Some people say, “Well, that’s just trivial”. But it’s not trivial. Ventilation is as important as vaccination. If we can get that message through, I think we’re all going be better off. And in the process, we will be taking the edge out of any of those liabilities I referred to before.
I think we can get a lot done.
We’re interested in the different roles of the architect and the engineer and the contractor in this one. We have been talking to the PCA, the AMCA and the AIRAH. All of these groups focus on systems. What can we do that’s different to what they do?
I think that’s absolutely critical. I’m sure you could find some people who would be saying, “What’s Ted Baillieu doing talking about this?” I happen to fit into a space where I can message publicly as a former politician, as a former leader, but with a background of understanding. And architects have that cross portfolio, investment, interest and knowledge that gives them that strength as well.

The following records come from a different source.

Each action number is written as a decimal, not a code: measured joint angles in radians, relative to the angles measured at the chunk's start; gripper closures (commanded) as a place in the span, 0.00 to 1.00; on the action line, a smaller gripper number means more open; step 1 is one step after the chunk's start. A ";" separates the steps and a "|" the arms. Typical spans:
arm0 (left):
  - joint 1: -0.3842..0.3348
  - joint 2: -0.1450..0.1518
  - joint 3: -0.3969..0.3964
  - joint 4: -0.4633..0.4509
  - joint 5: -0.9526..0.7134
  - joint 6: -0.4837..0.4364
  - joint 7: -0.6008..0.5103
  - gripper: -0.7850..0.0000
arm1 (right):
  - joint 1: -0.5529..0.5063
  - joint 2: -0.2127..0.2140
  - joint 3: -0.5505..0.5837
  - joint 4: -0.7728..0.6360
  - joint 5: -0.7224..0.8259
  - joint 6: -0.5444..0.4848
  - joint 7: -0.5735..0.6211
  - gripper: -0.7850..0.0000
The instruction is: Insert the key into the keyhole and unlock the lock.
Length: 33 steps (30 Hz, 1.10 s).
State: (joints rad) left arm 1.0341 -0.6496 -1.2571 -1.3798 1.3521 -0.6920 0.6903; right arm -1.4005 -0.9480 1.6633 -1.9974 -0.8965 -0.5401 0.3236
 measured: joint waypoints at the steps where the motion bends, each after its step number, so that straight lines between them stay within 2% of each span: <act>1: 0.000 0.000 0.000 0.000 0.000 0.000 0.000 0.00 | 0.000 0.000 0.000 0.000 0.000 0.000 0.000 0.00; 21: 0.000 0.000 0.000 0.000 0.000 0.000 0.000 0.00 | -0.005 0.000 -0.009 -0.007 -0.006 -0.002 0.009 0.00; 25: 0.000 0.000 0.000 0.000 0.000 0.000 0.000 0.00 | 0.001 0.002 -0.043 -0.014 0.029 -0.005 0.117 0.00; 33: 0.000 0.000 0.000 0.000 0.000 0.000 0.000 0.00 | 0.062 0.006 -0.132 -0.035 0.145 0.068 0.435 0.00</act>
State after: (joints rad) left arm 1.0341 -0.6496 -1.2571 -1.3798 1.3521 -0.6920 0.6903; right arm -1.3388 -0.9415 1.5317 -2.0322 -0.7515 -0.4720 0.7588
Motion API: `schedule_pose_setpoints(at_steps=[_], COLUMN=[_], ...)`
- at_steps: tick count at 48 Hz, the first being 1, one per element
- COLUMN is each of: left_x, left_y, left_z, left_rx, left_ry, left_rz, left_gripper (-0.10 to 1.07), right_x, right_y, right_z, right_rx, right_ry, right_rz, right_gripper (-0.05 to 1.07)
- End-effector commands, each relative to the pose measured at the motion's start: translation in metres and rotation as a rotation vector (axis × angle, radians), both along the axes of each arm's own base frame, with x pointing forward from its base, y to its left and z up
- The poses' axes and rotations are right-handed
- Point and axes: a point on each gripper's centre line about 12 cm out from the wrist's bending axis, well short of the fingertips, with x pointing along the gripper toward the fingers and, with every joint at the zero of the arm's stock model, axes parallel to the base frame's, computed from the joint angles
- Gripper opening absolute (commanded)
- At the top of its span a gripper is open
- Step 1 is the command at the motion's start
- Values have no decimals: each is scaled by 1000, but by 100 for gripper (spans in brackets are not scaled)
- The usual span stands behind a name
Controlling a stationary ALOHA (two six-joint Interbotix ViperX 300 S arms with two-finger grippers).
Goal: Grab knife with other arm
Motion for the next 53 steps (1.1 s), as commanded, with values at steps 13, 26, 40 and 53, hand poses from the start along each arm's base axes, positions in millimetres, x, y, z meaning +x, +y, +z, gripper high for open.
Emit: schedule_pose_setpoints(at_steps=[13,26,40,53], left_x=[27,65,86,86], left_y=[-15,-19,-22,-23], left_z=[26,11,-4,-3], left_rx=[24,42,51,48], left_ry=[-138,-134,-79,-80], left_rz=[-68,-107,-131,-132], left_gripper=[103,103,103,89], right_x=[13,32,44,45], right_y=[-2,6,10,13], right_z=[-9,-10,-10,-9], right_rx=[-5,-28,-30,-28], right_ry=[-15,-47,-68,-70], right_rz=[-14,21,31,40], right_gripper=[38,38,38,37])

I think architects are able to advocate for what’s in everybody’s best interest. If you look at the history of this, you go back 100 years ago to the Spanish Flu and the notion of safe buildings. There was a huge role for architects in managing that and changing design. There’s a book from 1923 entitled The Ventilation of Public Buildings by Robert Boyle and that was put together to deal with the Spanish Flu. It has a lot of elevations and sections and information about building design. That was the response. That was how Spanish Flu was dealt with, by building design and ventilation, because they didn’t have vaccinations at that time.
So, history is on the side of architects. Science is on the side of architects. There’s a cut off point for when education probably changed, but in the ’70s, ventilation was still a key component. Possibly some of the younger architects think, well, we can rely on heating, ventilation and air conditioning systems and seal the building, but that’s something that’s going to have to change in the future.